Carlos Ehlke Braga Filho, professor aposentado de Medicina Legal da Universidade Federal do Paraná e ex-diretor do Instituto Médico Legal (IML), explica que, dentro de uma logística de segurança, é possível fazer congelamento de corpos.
“Sai o cadáver em capa especial. E na geladeira o vírus será destruído. Mas o tema ainda tem opiniões diversas e assusta”, explica o médico, afirmando que enterrar esses corpos seria a opção mais segura, ainda que fossem em covas improvisadas, como diversos países fizeram no pico da pandemia.
Além disso, não se sabe quais cuidados estão sendo tomados nas cidades chinesas, para que os vírus presentes nos corpos não contaminem a população e para que outros riscos decorrentes de um mau congelamento não comprometam a segurança das pessoas.
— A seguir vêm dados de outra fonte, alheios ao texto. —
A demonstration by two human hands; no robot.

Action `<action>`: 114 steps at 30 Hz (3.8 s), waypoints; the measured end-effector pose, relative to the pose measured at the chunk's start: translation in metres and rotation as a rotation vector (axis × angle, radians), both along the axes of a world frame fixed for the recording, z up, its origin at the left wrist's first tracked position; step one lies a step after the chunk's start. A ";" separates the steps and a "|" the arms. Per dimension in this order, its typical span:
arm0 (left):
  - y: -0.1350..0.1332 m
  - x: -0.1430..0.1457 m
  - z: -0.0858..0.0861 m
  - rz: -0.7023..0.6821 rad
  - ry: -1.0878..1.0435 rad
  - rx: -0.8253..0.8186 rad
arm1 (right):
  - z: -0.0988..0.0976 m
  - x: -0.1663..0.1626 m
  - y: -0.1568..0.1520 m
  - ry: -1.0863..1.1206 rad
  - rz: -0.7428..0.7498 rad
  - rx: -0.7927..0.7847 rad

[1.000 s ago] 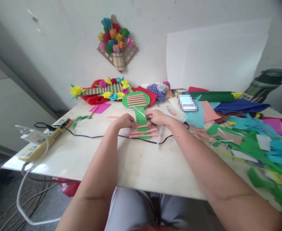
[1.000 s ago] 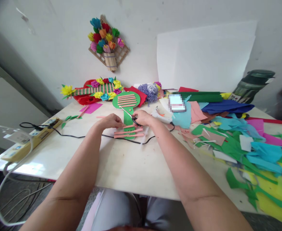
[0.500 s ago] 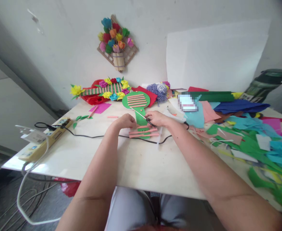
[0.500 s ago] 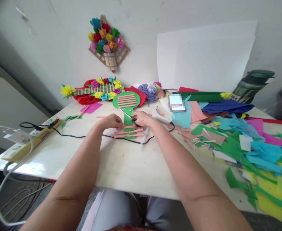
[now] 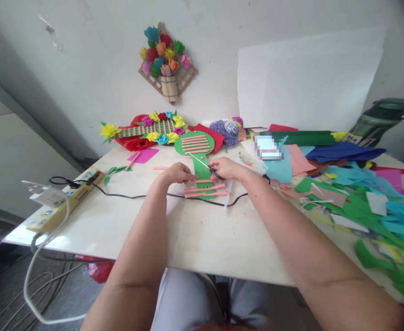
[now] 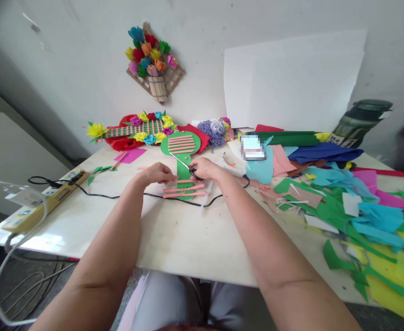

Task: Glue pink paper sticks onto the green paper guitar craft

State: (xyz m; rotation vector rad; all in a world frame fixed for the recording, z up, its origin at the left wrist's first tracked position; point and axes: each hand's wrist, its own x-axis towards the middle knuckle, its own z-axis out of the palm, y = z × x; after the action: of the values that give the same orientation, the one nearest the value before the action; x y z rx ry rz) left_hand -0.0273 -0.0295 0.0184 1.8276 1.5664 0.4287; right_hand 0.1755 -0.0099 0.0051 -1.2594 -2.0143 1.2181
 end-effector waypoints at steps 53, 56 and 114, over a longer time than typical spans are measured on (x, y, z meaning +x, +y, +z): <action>0.005 0.022 -0.018 0.138 -0.992 0.094 | 0.017 0.010 -0.005 -0.693 -0.191 0.295; 0.005 0.026 -0.017 0.125 -1.019 0.037 | 0.016 0.016 0.000 -0.628 -0.177 0.301; 0.013 0.040 -0.025 -0.151 -0.588 0.527 | 0.027 0.003 0.000 0.585 -0.040 0.414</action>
State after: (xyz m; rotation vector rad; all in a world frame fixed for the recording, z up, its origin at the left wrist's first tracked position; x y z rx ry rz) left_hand 0.0126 -0.0162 -0.0067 1.9238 0.9538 1.2673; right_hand 0.1780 -0.0102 0.0318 -0.6428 -1.6728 0.9396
O surto após a política sanitária draconiana
Após o abandono da política de Covid Zero, em 7 de dezembro de 2022, o vírus se espalhou em uma velocidade que surpreendeu os especialistas, a ponto de o país provavelmente já ter atingido um recorde de infecções. “A atual onda da epidemia já infectou cerca de 80% da população”, disse o epidemiologista chefe da comissão nacional de saúde, Wu Zunyou, no último sábado (21).
Para melhor esconder a realidade sobre o surto da doença no país comandado por uma ditadura comunista, os médicos chineses são encorajados a não mencionar a Covid-19 como causa da morte, segundo vários meios de comunicação.
Até a segunda semana de 2023, as autoridades chinesas só reconheciam oficialmente pouco mais de 5.500 mortes por Covid em quase 3 anos. Números cada vez mais questionados internacionalmente - até mesmo pela Organização Mundial de Saúde - e também internamente, desde que chineses começaram a desconfiar de que a causa da morte de tantos famosos era a infecção pelo coronavírus.
Somente em 14 de janeiro, a comissão nacional de saúde reconheceu 59.938 mortes "relacionadas à Covid" em hospitais chineses entre 8 de dezembro de 2022 e 12 de janeiro. Em seguida, mais 12.658 mortes na semana seguinte. Mesmo assim, o balanço é provavelmente subestimado.
Especialistas da Airfinity, empresa britânica especializada em estatísticas de saúde, estimam que a Covid-19 pode gerar entre 1,3 milhão e 2,1 milhões de mortes na China após a reabertura.